Work instruction >>
Every line below must be copied as written, except for pictures.

Collected data >>
■ ■ ■ ■
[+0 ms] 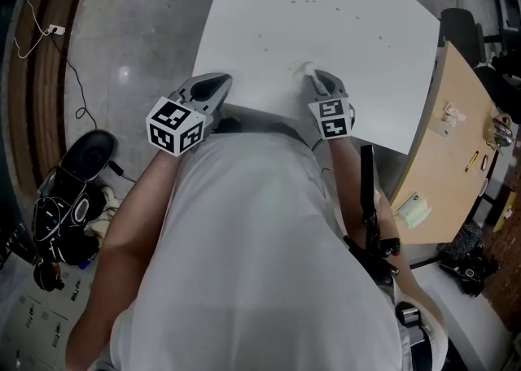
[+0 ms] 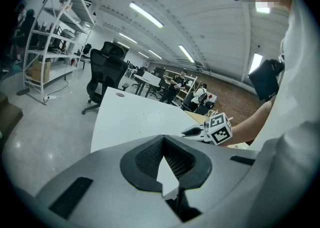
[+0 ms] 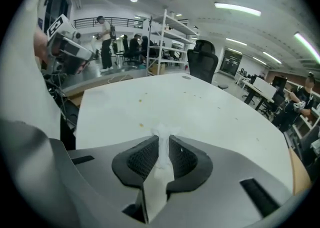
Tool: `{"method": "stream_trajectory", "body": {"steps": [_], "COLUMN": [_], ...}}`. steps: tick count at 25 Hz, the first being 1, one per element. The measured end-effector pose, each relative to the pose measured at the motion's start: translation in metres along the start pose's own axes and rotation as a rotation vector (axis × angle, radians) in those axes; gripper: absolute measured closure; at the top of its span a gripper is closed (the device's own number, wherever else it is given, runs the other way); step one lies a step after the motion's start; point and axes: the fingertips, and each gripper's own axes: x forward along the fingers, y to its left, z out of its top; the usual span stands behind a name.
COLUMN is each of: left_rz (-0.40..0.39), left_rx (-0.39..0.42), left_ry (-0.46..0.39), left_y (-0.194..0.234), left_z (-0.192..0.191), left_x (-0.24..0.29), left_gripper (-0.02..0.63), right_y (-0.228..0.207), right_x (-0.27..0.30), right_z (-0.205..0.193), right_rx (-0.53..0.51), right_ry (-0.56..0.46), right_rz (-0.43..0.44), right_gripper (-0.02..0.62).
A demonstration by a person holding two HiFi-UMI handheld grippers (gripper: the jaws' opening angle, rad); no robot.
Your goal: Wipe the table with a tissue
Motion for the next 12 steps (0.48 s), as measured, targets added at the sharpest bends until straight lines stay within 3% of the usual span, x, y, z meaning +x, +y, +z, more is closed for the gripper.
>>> {"method": "stream_trajectory", "body": {"steps": [6,12], "left_rz": [0.021,0.035], "left_rx": [-0.004,-0.003], "left_ry": [0.005,0.000], "left_y": [0.007,0.011], "left_z": [-0.003,-0.003], "left_x": [-0.009,-0.017], "left_gripper": [0.600,0.600], "right_y": [-0.048,-0.025], "right_x": [0.021,0.035], "right_z": [0.010,0.021], "right_rx": [0.025,-0.087], "right_ry": [0.015,0.038], "right_rz": [-0.117,-0.179], "right_gripper": [0.534,0.534]}}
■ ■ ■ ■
Response >>
[+0 ms] 
[+0 ms] 
[+0 ms] 
Tool: `{"method": "stream_trajectory", "body": {"steps": [_], "COLUMN": [_], ...}}`. steps: tick count at 25 Hz, the first being 1, one per element. The measured end-effector pose, each relative to the pose measured at the motion's start: translation in metres along the start pose's own axes and rotation as a rotation vector (axis × angle, radians) in those axes; gripper: absolute measured closure; at the top of its span a gripper is closed (the device's own number, wherever else it is given, runs the other way); step one lies a step after the motion's start; point and axes: the fingertips, and each gripper's own axes: x forward along the fingers, y to its left, z out of its top; the usual span stands behind a name.
COLUMN is each of: left_rz (-0.40..0.39), left_rx (-0.39..0.42), left_ry (-0.46..0.39), left_y (-0.194..0.234), left_z (-0.192..0.191), left_x (-0.24..0.29), left_gripper (-0.02..0.63), right_y (-0.228..0.207), right_x (-0.27..0.30), right_z (-0.205..0.193), right_rx (-0.53..0.51), right_ry (-0.56..0.46), right_rz (-0.43..0.44), right_gripper (-0.02..0.62).
A demonstration by a person holding two HiFi-UMI handheld grippers (gripper: the jaws' opening angle, rad); no robot.
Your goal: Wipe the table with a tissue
Motion for the next 12 steps (0.48 s), as measured, targets added at the sharpest bends until straight lines stay within 3% of the usual span, x, y, z meaning +x, +y, +z, more is closed for the gripper.
>>> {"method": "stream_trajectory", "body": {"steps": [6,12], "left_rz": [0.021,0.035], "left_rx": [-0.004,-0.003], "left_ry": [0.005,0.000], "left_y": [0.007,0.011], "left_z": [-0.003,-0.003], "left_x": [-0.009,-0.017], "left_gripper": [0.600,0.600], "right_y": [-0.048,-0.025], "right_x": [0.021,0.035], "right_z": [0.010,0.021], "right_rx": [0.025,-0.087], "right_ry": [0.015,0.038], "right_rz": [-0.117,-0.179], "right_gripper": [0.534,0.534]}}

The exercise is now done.